WHAT YOU ARE ASKED TO DO
Copy the data that follows, character for character, minus the pictures.
################
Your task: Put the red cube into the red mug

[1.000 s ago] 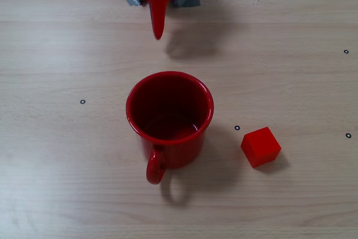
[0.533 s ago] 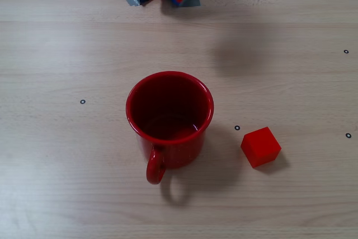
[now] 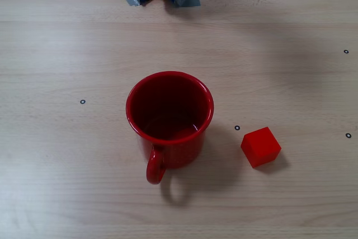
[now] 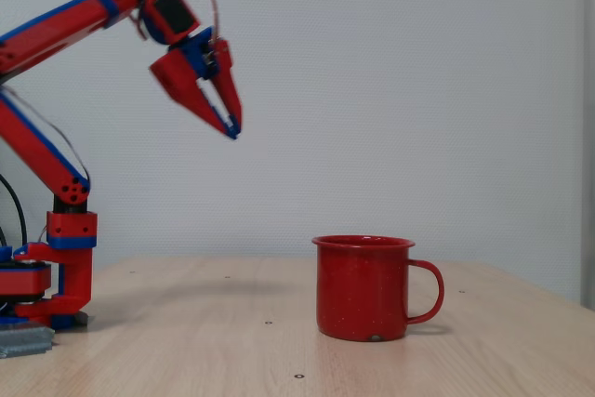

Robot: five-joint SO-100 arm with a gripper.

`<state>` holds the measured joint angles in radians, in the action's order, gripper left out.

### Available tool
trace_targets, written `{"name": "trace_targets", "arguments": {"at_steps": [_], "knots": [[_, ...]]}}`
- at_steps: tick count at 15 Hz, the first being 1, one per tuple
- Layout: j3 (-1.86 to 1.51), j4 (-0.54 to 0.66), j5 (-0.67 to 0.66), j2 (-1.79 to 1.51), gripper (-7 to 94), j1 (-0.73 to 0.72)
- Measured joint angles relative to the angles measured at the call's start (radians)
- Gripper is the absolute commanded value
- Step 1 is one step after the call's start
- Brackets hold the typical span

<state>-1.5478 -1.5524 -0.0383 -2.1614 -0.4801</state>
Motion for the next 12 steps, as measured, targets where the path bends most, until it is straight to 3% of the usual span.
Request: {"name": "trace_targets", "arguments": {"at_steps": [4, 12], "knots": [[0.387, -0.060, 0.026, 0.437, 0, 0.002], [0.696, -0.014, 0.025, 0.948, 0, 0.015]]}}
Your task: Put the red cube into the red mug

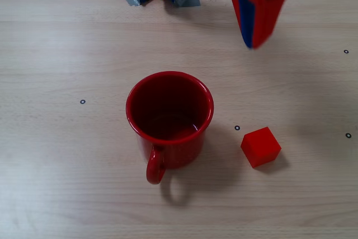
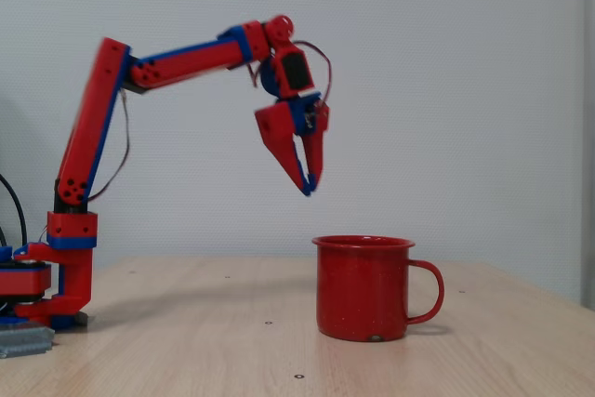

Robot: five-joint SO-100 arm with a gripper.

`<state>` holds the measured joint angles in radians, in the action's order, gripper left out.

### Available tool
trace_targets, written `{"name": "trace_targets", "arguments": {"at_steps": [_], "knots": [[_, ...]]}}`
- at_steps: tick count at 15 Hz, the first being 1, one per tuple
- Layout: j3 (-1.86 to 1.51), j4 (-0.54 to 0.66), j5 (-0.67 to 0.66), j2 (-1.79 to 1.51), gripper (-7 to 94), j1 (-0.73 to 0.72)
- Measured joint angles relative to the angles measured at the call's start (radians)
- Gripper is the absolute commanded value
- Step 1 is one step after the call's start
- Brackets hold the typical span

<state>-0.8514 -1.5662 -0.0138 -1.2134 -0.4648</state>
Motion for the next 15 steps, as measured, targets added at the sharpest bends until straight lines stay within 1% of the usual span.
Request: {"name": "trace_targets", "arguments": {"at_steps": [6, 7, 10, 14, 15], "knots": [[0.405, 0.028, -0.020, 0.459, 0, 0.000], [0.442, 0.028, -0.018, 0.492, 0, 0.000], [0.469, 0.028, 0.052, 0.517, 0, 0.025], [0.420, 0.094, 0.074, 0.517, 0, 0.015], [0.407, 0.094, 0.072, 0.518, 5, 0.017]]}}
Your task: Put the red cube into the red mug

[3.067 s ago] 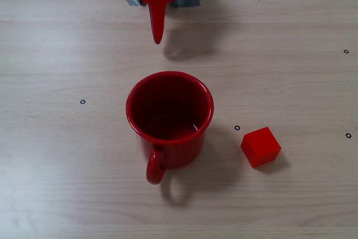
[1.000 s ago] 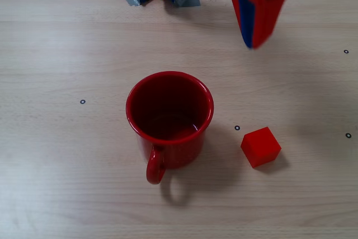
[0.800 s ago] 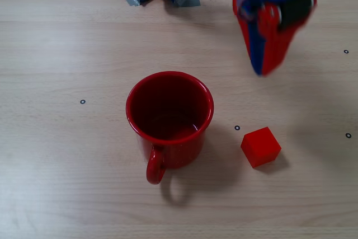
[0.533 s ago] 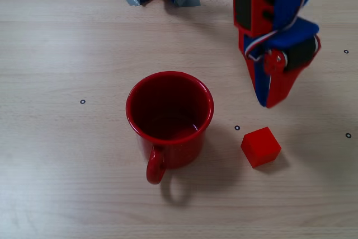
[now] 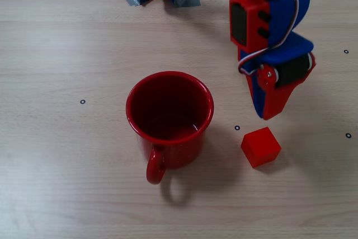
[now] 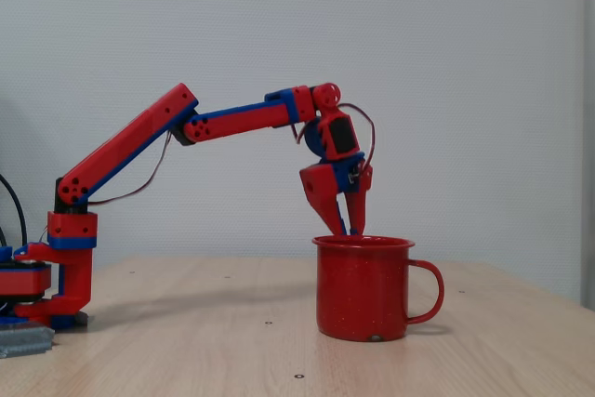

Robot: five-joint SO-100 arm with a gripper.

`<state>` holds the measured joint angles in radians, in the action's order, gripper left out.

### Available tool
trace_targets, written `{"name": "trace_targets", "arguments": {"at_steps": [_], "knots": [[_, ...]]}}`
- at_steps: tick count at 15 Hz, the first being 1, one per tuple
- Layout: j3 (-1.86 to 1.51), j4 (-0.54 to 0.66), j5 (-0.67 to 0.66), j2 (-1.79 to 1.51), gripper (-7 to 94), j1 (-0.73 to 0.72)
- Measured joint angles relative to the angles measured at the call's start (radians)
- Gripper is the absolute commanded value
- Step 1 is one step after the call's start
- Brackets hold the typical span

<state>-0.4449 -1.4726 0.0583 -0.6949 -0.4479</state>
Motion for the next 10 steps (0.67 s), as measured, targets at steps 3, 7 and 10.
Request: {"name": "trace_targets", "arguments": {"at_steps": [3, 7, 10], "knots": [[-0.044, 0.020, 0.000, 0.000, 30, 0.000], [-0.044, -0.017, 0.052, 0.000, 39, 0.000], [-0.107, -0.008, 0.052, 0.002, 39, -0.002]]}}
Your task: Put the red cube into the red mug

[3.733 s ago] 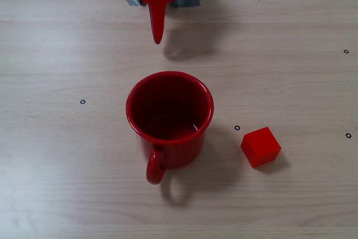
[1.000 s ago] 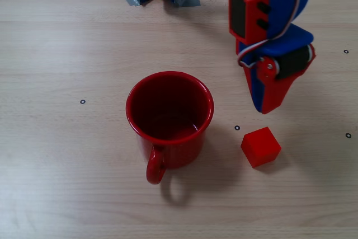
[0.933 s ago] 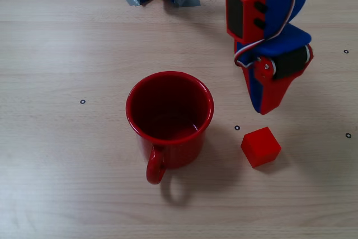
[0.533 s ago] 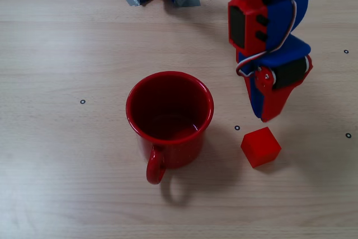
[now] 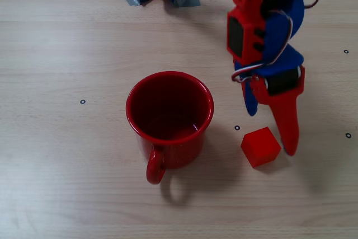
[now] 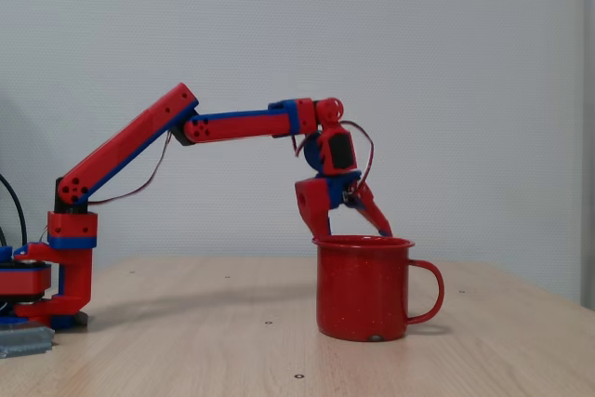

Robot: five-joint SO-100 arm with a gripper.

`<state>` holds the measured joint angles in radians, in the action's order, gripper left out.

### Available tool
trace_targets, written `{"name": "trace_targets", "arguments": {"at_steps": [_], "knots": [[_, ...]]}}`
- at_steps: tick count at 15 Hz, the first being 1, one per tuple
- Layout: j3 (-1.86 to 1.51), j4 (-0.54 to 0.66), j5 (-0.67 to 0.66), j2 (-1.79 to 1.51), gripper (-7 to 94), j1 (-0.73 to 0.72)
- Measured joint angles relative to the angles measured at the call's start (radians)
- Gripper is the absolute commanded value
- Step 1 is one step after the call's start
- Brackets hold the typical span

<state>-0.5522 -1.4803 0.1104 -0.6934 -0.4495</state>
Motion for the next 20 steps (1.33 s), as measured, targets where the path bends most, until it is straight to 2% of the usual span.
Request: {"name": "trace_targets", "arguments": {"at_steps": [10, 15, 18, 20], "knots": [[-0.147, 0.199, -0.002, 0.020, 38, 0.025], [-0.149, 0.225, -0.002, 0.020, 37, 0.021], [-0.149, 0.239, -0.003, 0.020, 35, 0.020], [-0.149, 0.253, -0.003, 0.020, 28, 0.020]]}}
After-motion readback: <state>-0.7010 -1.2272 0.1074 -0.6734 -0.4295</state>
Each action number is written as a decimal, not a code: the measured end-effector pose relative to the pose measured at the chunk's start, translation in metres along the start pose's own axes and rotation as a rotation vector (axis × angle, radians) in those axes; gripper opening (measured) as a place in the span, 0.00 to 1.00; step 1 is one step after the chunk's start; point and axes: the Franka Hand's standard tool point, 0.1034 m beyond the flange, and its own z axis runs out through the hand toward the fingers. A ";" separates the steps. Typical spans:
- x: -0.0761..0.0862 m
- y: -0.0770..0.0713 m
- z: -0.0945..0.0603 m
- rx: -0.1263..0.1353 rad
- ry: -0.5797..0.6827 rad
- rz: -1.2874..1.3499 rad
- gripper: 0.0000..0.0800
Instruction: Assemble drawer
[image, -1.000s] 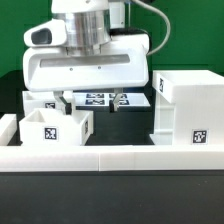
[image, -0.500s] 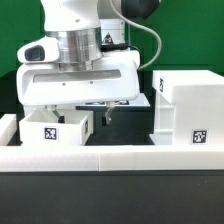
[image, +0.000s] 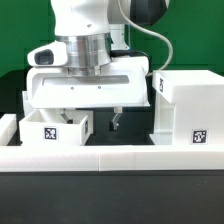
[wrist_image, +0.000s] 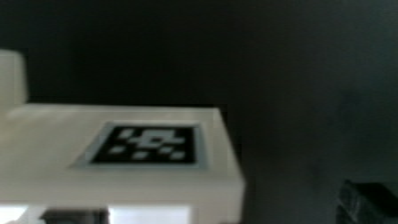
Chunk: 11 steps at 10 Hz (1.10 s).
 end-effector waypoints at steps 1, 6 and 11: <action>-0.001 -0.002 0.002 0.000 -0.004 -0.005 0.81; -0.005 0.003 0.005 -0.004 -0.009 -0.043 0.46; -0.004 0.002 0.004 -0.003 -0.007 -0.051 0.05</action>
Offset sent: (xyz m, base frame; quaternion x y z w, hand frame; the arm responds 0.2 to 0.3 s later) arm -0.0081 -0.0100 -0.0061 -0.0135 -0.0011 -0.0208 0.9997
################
OUTPUT
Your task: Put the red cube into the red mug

[1.000 s ago] 
[0.533 s ago] 
[now] 
[now] 

Robot: five-joint SO-100 arm with a gripper.

`<state>` holds the measured joint angles in radians, in the action's order, gripper left out.

### Available tool
trace_targets, written `{"name": "trace_targets", "arguments": {"at_steps": [_], "knots": [[_, ...]]}}`
- at_steps: tick count at 15 Hz, the first being 1, one per tuple
- Layout: j3 (-1.86 to 1.51), j4 (-0.54 to 0.66), j5 (-0.67 to 0.66), j2 (-1.79 to 1.51), gripper (-7 to 94), j1 (-0.73 to 0.72)
- Measured joint angles relative to the angles measured at the call's start (radians)
- Gripper is the absolute commanded value
- Step 1 is one step after the call's start
- Brackets hold the typical span

<state>-1.5478 -1.5524 -0.0383 -2.1614 -0.4801</state>
Motion for the next 12 steps, as measured, targets where the path bends most, until it is straight to 3% of the usual span.
Request: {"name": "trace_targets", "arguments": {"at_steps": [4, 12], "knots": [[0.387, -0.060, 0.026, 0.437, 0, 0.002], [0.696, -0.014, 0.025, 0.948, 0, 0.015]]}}
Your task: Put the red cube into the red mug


Robot: five-joint SO-100 arm with a gripper.

`<state>` holds the measured joint angles in radians, in the action's order, gripper left out.

### Available tool
trace_targets, written `{"name": "trace_targets", "arguments": {"at_steps": [_], "knots": [[_, ...]]}}`
- at_steps: tick count at 15 Hz, the first being 1, one per tuple
- Layout: j3 (-1.86 to 1.51), j4 (-0.54 to 0.66), j5 (-0.67 to 0.66), j2 (-1.79 to 1.51), gripper (-7 to 94), j1 (-0.73 to 0.72)
- Measured joint angles relative to the angles measured at the call's start (radians)
- Gripper is the absolute commanded value
- Step 1 is one step after the call's start
- Brackets hold the typical span

<state>-0.8514 -1.5662 -0.0138 -1.2134 -0.4648</state>
Motion for the next 15 steps, as measured, targets added at the sharpest bends until straight lines stay within 1% of the usual span.
Request: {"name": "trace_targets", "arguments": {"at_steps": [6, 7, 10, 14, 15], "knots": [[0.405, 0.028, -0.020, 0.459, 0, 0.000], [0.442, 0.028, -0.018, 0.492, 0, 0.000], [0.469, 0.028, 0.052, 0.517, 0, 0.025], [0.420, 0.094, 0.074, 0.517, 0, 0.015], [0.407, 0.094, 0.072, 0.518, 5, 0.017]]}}
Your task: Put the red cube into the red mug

[3.067 s ago] 
[1.000 s ago] 
[0.800 s ago] 
[0.533 s ago] 
[now] 
[now] 

Robot: five-joint SO-100 arm with a gripper.

`<state>` holds the measured joint angles in radians, in the action's order, gripper left out.

### Available tool
trace_targets, written `{"name": "trace_targets", "arguments": {"at_steps": [_], "knots": [[_, ...]]}}`
- at_steps: tick count at 15 Hz, the first being 1, one per tuple
- Layout: j3 (-1.86 to 1.51), j4 (-0.54 to 0.66), j5 (-0.67 to 0.66), j2 (-1.79 to 1.51), gripper (-7 to 94), j1 (-0.73 to 0.72)
- Measured joint angles relative to the angles measured at the call's start (radians)
- Gripper is the absolute commanded value
- Step 1 is one step after the call's start
- Brackets hold the typical span

<state>-0.4449 -1.4726 0.0583 -0.6949 -0.4479</state>
Motion for the next 10 steps (0.67 s), as measured, targets at steps 3, 7 and 10.
Request: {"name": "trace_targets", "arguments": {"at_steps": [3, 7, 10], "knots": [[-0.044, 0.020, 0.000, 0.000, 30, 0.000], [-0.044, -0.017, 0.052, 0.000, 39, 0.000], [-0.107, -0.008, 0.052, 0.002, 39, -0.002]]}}
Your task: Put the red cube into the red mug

[3.733 s ago] 
[1.000 s ago] 
[0.933 s ago] 
[0.533 s ago] 
[now] 
[now] 

Robot: five-joint SO-100 arm with a gripper.

`<state>` holds the measured joint angles in radians, in the action's order, gripper left out.

### Available tool
trace_targets, written `{"name": "trace_targets", "arguments": {"at_steps": [_], "knots": [[_, ...]]}}`
- at_steps: tick count at 15 Hz, the first being 1, one per tuple
- Layout: j3 (-1.86 to 1.51), j4 (-0.54 to 0.66), j5 (-0.67 to 0.66), j2 (-1.79 to 1.51), gripper (-7 to 94), j1 (-0.73 to 0.72)
- Measured joint angles relative to the angles measured at the call's start (radians)
- Gripper is the absolute commanded value
- Step 1 is one step after the call's start
- Brackets hold the typical span

<state>-0.5522 -1.4803 0.1104 -0.6934 -0.4495</state>
Motion for the next 20 steps (1.33 s), as measured, targets where the path bends most, until it is straight to 2% of the usual span.
Request: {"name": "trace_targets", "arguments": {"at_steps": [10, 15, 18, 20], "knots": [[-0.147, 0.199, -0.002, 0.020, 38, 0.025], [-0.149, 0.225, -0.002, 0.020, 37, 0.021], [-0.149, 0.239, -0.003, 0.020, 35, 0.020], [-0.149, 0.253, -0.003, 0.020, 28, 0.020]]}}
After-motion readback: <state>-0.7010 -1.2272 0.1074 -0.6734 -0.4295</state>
Each action number is written as a decimal, not a code: the measured end-effector pose relative to the pose measured at the chunk's start, translation in metres along the start pose's own axes and rotation as a rotation vector (axis × angle, radians) in those axes; gripper opening (measured) as a place in the span, 0.00 to 1.00; step 1 is one step after the chunk's start; point and axes: the Franka Hand's standard tool point, 0.1034 m beyond the flange, and its own z axis runs out through the hand toward the fingers. A ";" separates the steps. Typical spans:
- x: -0.0761..0.0862 m
- y: -0.0770..0.0713 m
- z: -0.0945..0.0603 m
- rx: -0.1263..0.1353 rad
- ry: -0.5797..0.6827 rad
- rz: -1.2874..1.3499 rad
- gripper: 0.0000..0.0800
Instruction: Assemble drawer
[image, -1.000s] 
[image, -0.500s] 
[image, +0.000s] 
[wrist_image, +0.000s] 
Chunk: 11 steps at 10 Hz (1.10 s).
 end-effector waypoints at steps 1, 6 and 11: <action>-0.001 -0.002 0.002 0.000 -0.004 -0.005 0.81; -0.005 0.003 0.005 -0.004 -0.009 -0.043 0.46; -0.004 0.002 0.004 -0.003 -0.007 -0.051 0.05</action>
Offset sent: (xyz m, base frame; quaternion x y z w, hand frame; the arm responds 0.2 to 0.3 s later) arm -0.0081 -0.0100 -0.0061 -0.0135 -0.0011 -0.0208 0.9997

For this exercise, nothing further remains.